Carbon markets are largely unregulated and accusations that some offsets -- particularly forest-based ones -- do little for the environment or exploit communities have sent prices crashing this year.
Kenya already generates the most offsets in Africa and despite market uncertainty, sees the potential for a much bigger domestic industry capable of creating much-needed jobs and economic growth.
"There is massive interest. We have 25 percent of the African market (for carbon credits) in Kenya, and it's our ambition to expand this," Ali Mohamed, the president's special envoy for climate change, told AFP.

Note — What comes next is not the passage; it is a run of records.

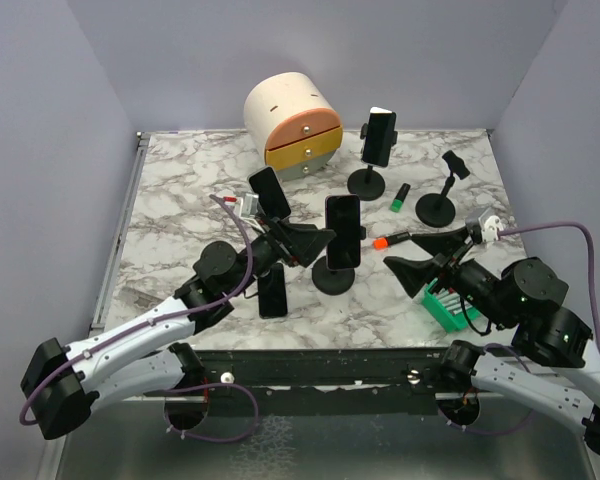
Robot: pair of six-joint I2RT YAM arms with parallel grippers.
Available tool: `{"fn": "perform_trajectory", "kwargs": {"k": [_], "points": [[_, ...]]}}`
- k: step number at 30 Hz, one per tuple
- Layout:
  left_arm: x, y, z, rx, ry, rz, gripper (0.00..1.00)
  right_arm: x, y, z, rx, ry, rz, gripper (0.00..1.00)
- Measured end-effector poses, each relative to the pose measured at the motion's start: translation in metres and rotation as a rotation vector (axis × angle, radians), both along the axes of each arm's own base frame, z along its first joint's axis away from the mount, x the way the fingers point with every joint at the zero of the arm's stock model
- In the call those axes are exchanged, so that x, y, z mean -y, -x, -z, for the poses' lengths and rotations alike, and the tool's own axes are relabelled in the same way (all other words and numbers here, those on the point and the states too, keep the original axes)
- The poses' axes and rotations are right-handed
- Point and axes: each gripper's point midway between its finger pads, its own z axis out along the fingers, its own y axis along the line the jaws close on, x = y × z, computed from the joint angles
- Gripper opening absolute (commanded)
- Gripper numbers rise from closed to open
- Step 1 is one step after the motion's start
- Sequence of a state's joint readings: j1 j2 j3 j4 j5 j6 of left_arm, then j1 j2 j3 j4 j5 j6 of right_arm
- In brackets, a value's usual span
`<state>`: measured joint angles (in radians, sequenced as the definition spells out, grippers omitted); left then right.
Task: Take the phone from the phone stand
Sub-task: Place the phone stand with the phone at the center of the board, then remove the phone from the phone stand.
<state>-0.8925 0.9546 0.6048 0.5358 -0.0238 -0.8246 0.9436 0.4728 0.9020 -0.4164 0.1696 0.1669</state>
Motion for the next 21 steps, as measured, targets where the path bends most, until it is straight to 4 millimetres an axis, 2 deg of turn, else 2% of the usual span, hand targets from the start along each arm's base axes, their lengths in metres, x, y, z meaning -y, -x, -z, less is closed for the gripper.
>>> {"fn": "perform_trajectory", "kwargs": {"k": [4, 8, 10, 11, 16, 18, 21], "points": [[-0.017, 0.001, -0.015, 0.048, 0.004, -0.058, 0.97, 0.007, -0.012, -0.011, -0.015, -0.02, 0.084, 0.82], [-0.039, -0.002, -0.03, 0.108, -0.013, -0.151, 0.99, 0.006, -0.033, -0.03, -0.069, 0.012, 0.189, 0.84], [-0.049, -0.005, -0.038, 0.135, -0.031, -0.196, 0.99, -0.002, -0.046, -0.036, -0.098, 0.036, 0.227, 0.86], [-0.053, -0.007, -0.042, 0.149, -0.047, -0.22, 0.99, -0.007, -0.05, -0.037, -0.107, 0.041, 0.235, 0.92], [-0.068, -0.015, -0.065, 0.21, -0.128, -0.312, 0.99, -0.028, -0.063, -0.02, -0.175, 0.086, 0.236, 0.96], [-0.073, -0.019, -0.071, 0.236, -0.166, -0.347, 0.99, -0.036, -0.066, -0.025, -0.2, 0.09, 0.232, 0.97], [-0.079, -0.024, -0.067, 0.256, -0.226, -0.389, 0.99, -0.049, -0.073, -0.044, -0.222, 0.075, 0.232, 0.99]]}}
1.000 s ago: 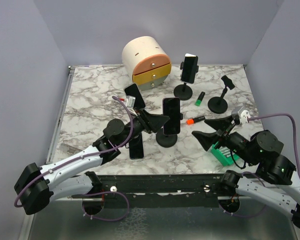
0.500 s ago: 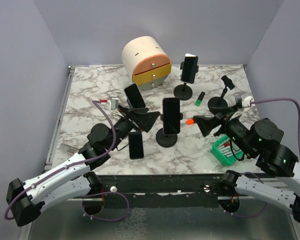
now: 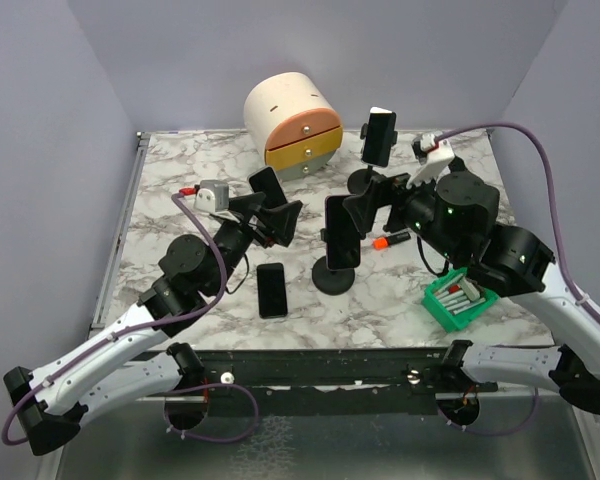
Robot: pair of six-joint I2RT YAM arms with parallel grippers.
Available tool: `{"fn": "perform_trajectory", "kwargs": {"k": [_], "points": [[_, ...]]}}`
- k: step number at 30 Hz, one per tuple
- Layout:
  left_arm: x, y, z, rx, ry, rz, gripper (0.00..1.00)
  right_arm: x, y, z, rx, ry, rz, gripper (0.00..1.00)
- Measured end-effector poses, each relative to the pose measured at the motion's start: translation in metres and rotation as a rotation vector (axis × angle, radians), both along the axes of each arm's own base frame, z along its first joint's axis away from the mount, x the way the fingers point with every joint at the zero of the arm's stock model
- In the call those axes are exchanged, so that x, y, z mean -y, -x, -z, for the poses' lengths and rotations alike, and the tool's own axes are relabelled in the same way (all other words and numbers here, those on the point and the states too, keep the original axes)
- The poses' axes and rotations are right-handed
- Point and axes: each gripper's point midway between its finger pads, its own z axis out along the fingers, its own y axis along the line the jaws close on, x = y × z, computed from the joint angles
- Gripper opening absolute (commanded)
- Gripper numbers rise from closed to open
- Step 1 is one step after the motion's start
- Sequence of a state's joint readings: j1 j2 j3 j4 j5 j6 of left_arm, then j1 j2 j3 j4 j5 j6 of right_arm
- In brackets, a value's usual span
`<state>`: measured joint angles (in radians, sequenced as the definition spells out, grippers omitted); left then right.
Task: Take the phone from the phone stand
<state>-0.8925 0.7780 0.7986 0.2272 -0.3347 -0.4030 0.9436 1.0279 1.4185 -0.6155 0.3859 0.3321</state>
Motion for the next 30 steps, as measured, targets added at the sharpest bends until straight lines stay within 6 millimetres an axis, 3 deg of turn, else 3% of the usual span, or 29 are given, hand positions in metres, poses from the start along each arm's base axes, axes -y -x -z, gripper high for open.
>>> {"fn": "perform_trajectory", "kwargs": {"k": [5, 11, 13, 18, 22, 24, 27, 30], "points": [[-0.007, -0.009, 0.021, -0.006, -0.09, -0.066, 0.99, -0.01, -0.01, -0.01, -0.029, 0.003, 0.025, 1.0], [-0.016, -0.014, 0.057, -0.034, -0.172, -0.116, 0.99, 0.0, -0.005, 0.015, -0.026, 0.01, 0.033, 1.0], [-0.018, -0.014, 0.063, -0.042, -0.192, -0.126, 0.99, 0.003, -0.004, 0.016, -0.023, 0.008, 0.038, 1.0], [-0.026, -0.014, 0.058, -0.027, -0.205, -0.154, 0.99, -0.012, -0.015, -0.006, -0.027, 0.008, 0.039, 1.0], [-0.03, -0.013, 0.047, -0.009, -0.209, -0.166, 0.99, -0.025, -0.024, 0.001, -0.077, 0.037, 0.017, 1.0], [-0.031, -0.013, 0.043, -0.001, -0.214, -0.169, 0.99, -0.018, -0.037, 0.008, -0.125, 0.036, 0.018, 1.0], [-0.035, -0.012, 0.042, 0.005, -0.224, -0.178, 0.99, 0.014, -0.065, 0.015, -0.193, -0.005, 0.094, 1.0], [-0.039, -0.01, 0.041, 0.014, -0.238, -0.188, 0.99, 0.017, -0.068, 0.019, -0.236, -0.035, 0.082, 1.0]]}}
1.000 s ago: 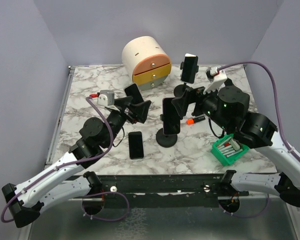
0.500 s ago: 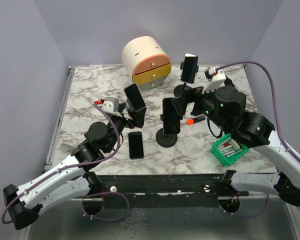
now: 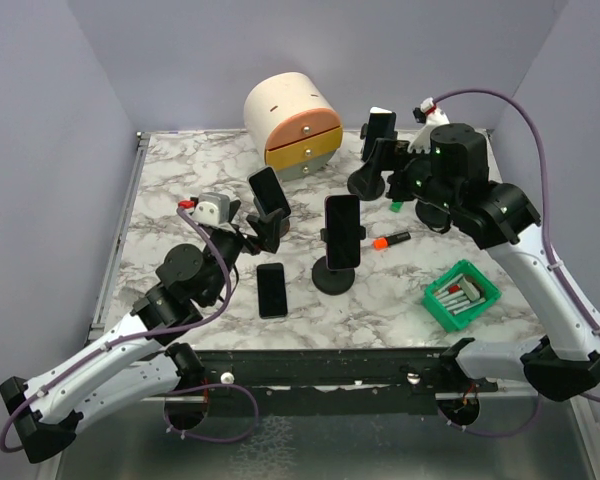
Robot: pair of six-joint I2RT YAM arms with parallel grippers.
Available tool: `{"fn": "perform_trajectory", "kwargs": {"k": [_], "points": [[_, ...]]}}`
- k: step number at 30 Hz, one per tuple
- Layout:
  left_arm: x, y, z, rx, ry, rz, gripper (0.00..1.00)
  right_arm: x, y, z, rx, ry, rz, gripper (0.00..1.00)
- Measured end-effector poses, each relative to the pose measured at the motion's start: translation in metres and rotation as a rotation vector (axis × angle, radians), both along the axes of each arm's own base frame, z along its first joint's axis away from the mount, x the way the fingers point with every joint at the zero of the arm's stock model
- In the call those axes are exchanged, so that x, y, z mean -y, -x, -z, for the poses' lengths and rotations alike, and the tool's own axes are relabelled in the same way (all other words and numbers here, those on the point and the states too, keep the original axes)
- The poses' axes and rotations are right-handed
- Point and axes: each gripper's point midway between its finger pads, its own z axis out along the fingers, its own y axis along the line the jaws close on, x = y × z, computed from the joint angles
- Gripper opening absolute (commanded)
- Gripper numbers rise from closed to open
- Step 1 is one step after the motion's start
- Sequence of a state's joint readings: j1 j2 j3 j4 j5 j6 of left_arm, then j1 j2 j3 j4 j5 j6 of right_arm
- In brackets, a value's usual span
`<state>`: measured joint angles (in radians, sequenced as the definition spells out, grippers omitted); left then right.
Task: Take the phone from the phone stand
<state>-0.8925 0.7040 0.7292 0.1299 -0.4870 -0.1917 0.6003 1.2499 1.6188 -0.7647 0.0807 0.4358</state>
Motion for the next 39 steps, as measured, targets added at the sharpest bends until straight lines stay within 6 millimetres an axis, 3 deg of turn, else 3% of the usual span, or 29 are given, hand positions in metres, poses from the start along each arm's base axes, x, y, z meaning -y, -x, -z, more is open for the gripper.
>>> {"fn": "perform_trajectory", "kwargs": {"k": [7, 19, 29, 39], "points": [[-0.003, 0.001, 0.0, 0.009, -0.022, -0.007, 0.99, -0.03, 0.008, -0.001, -0.061, -0.042, -0.142, 1.0], [-0.004, 0.003, 0.002, 0.003, -0.011, -0.004, 0.99, -0.027, 0.024, 0.022, -0.138, 0.045, -0.196, 1.0], [-0.004, 0.003, 0.007, -0.017, -0.006, -0.001, 0.99, -0.051, 0.045, 0.027, -0.155, 0.105, -0.243, 1.0], [-0.005, 0.004, 0.009, -0.025, -0.013, 0.0, 0.99, -0.046, 0.038, 0.038, -0.181, 0.144, -0.173, 1.0]]}}
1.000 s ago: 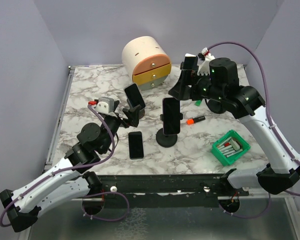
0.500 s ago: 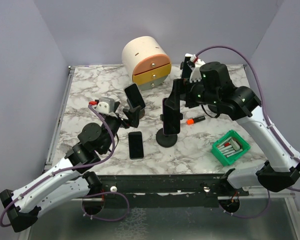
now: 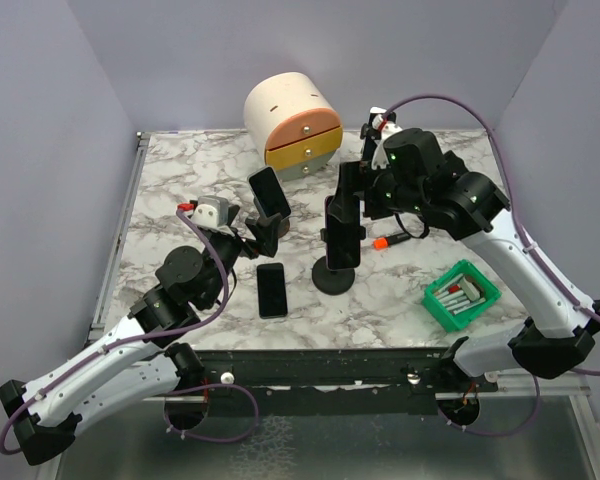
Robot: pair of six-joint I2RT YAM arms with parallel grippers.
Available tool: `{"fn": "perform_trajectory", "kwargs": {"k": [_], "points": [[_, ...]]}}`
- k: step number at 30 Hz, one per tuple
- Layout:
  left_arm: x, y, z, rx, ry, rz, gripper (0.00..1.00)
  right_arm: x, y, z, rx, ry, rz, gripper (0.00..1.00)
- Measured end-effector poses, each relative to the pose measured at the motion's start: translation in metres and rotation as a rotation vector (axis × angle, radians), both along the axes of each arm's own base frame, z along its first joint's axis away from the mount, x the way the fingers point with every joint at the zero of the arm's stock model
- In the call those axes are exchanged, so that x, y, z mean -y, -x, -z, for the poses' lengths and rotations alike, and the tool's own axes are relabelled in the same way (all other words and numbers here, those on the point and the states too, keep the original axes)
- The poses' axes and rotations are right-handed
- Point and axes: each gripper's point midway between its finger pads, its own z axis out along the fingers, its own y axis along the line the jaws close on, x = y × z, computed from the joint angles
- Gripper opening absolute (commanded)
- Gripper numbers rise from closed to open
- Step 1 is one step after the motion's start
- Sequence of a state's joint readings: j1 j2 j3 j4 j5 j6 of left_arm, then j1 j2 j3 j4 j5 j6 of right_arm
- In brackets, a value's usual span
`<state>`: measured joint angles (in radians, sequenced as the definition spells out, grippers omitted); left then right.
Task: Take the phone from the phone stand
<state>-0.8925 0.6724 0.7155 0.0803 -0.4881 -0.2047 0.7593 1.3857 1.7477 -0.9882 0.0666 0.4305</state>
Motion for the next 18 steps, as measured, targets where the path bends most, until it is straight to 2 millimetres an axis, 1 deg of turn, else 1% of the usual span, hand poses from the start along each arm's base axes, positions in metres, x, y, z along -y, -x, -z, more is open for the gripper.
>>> {"fn": "perform_trajectory", "kwargs": {"k": [5, 12, 18], "points": [[0.0, 0.0, 0.0, -0.001, -0.001, 0.0, 0.99, -0.004, 0.0, 0.003, -0.008, 0.006, -0.007, 1.0], [0.0, 0.0, 0.0, 0.0, 0.0, 0.0, 0.99, -0.009, -0.006, 0.014, -0.027, 0.036, -0.003, 1.0], [0.0, 0.0, 0.0, 0.0, -0.001, 0.0, 0.99, -0.008, -0.008, 0.012, -0.022, 0.059, 0.019, 1.0]]}}
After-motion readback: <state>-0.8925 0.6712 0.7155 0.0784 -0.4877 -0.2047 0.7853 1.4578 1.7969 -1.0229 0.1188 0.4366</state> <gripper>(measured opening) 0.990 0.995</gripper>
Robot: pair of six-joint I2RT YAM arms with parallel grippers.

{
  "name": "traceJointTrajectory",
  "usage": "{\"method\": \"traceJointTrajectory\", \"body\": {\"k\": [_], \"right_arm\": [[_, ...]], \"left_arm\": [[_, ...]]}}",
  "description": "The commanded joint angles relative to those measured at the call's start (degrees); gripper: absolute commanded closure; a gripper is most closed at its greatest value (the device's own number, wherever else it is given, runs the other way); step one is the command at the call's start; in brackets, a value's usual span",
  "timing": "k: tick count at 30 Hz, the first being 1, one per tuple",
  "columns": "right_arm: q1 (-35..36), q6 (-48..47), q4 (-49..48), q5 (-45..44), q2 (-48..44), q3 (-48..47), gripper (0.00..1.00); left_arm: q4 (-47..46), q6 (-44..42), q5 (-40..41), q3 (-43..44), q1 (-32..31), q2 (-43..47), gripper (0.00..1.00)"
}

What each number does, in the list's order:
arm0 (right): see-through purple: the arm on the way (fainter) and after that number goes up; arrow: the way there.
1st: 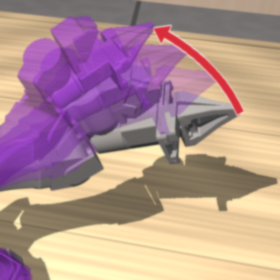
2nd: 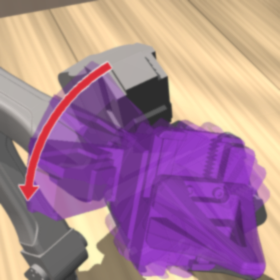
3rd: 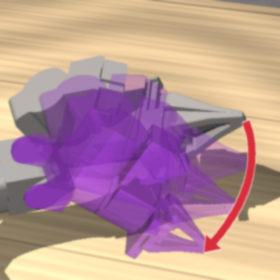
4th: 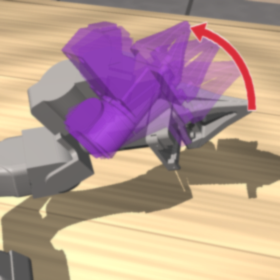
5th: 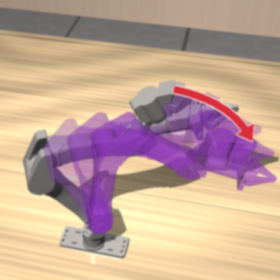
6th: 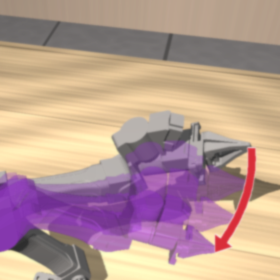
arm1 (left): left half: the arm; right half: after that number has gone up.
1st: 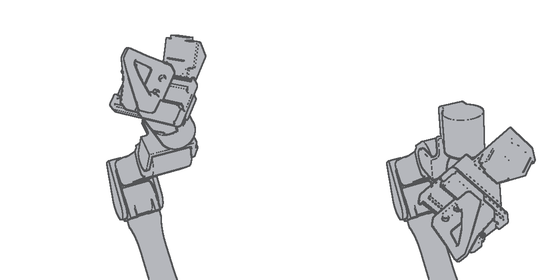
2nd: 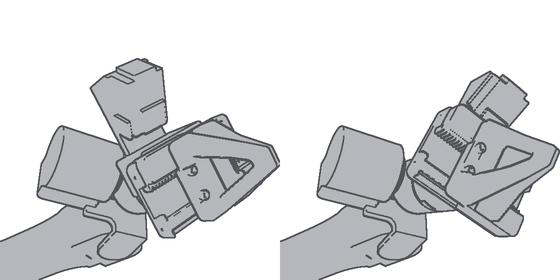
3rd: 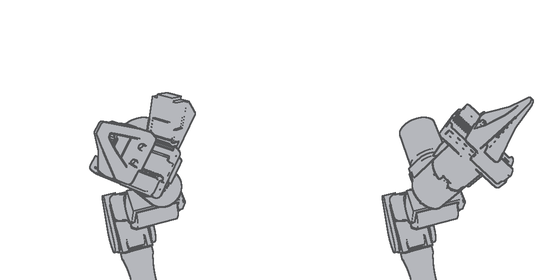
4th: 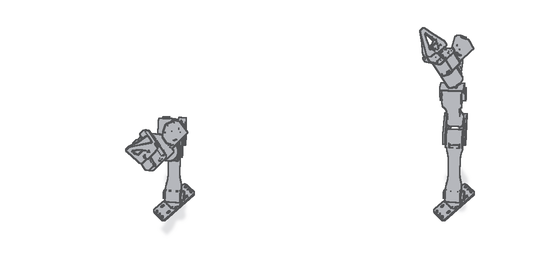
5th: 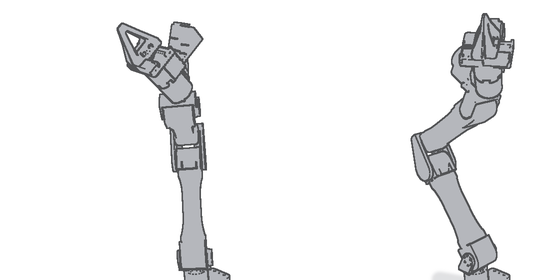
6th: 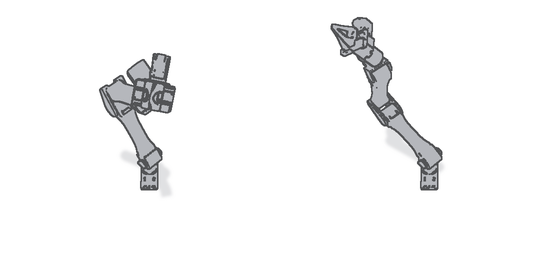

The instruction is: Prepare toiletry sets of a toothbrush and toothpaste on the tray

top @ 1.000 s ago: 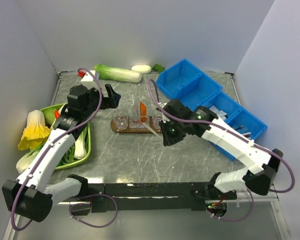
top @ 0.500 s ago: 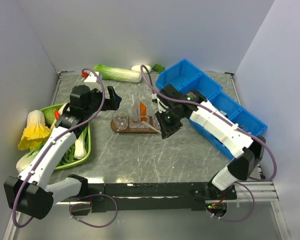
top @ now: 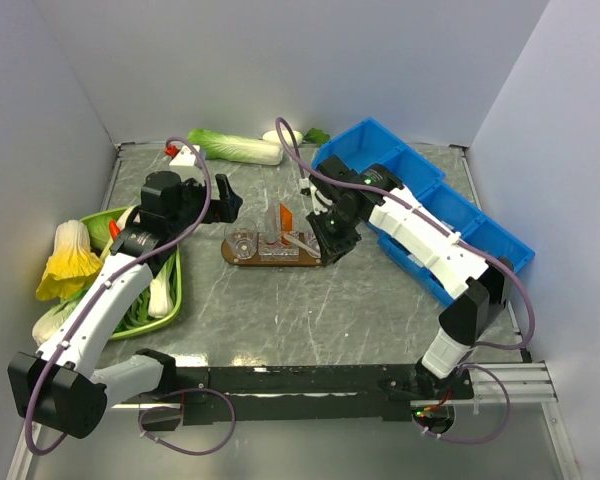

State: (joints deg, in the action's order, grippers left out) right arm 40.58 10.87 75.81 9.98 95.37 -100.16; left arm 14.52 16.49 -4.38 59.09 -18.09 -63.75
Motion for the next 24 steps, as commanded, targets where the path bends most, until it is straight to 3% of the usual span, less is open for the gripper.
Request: {"method": "traceJointTrajectory", "body": {"k": [1,24], "right_arm": [[-0.85,-1.64,5.84,-0.31,1.48,-3.37,1.00],[-1.64,-1.03,8.48,-0.48,4.04,-5.93,1.00]], "left_arm": [[-1.08,-1.46,0.60,1.55,-0.11,0.03,0.01],[-0.46,-1.73,0.69,1.91,-0.11,0.11,0.01]]}}
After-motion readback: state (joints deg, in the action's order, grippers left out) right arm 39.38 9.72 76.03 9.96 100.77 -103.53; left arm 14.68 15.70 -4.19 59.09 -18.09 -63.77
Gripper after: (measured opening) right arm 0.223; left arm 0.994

In Kasigau, about 330 kilometres (205 miles) southeast of Nairobi, landowners and communities are paid to keep the forest intact under a flagship carbon credit project run by Wildlife Works, a for-profit business and largest offset developer in Africa.
Joseph Mwakima from Wildlife Works said project revenue had employed around 400 people and funded water, education and health infrastructure in a long-underserved part of Kenya.
"These are things that were never really there," he told AFP. Wildlife Works founder Mike Korchinsky said at least half of revenue went to communities.
The forests protected under the scheme were once cleared for firewood and charcoal, degrading a carbon sink and critical wildlife habitat.
Avoiding deforestation serves climate goals by keeping carbon in the soil and trees instead of allowing them to be released into the atmosphere. The Kasigau Corridor REDD+ Project was the world's first to generate certified credits this way.
Wildlife Works says the project has been independently verified nine times since 2011, and has avoided roughly 22 million tonnes of CO2 emissions.
Kenya emits about 70 million tonnes of CO2 per year, according to Climate Watch, a platform managed by the World Resources Institute that tracks national greenhouse gas emissions.
- 'False solutions' -
The UN-endorsed African Carbon Market Initiative, launched at COP27 in November, believes 300 million credits could be generated annually on the continent by 2030 –- a 19-fold increase on current volumes.
For Kenya, this would mean more than 600,000 jobs and $600 million in annual revenue.
But these projections assume a carbon price far above current trades, and a massive increase in finance at a time of great volatility in a market struggling to build trust and integrity.
Ahead of the Africa Climate Summit in Nairobi, more than 500 civil society organisations wrote to Ruto urging him to steer the conference away from carbon markets and other "false solutions... led by Western interests".
"In truth, though, these approaches will embolden wealthy nations and large corporations to continue polluting the world, much to Africa's detriment," it read.
Ruto's appointee to lead the summit, Joseph Nganga, said carbon markets acted "not as an excuse for emissions but as a means to ensure accountability" as rich polluting nations bore the cost.
Countries are moving to regulate the sector. Earlier this year, Zimbabwe announced it would appropriate half of all the revenue generated from carbon credits on its land, sending jitters through markets.
Kenya is finalising its own legislation. Mohamed said the government did not want to "chase away investors" but ensure transparency and a fair share for communities.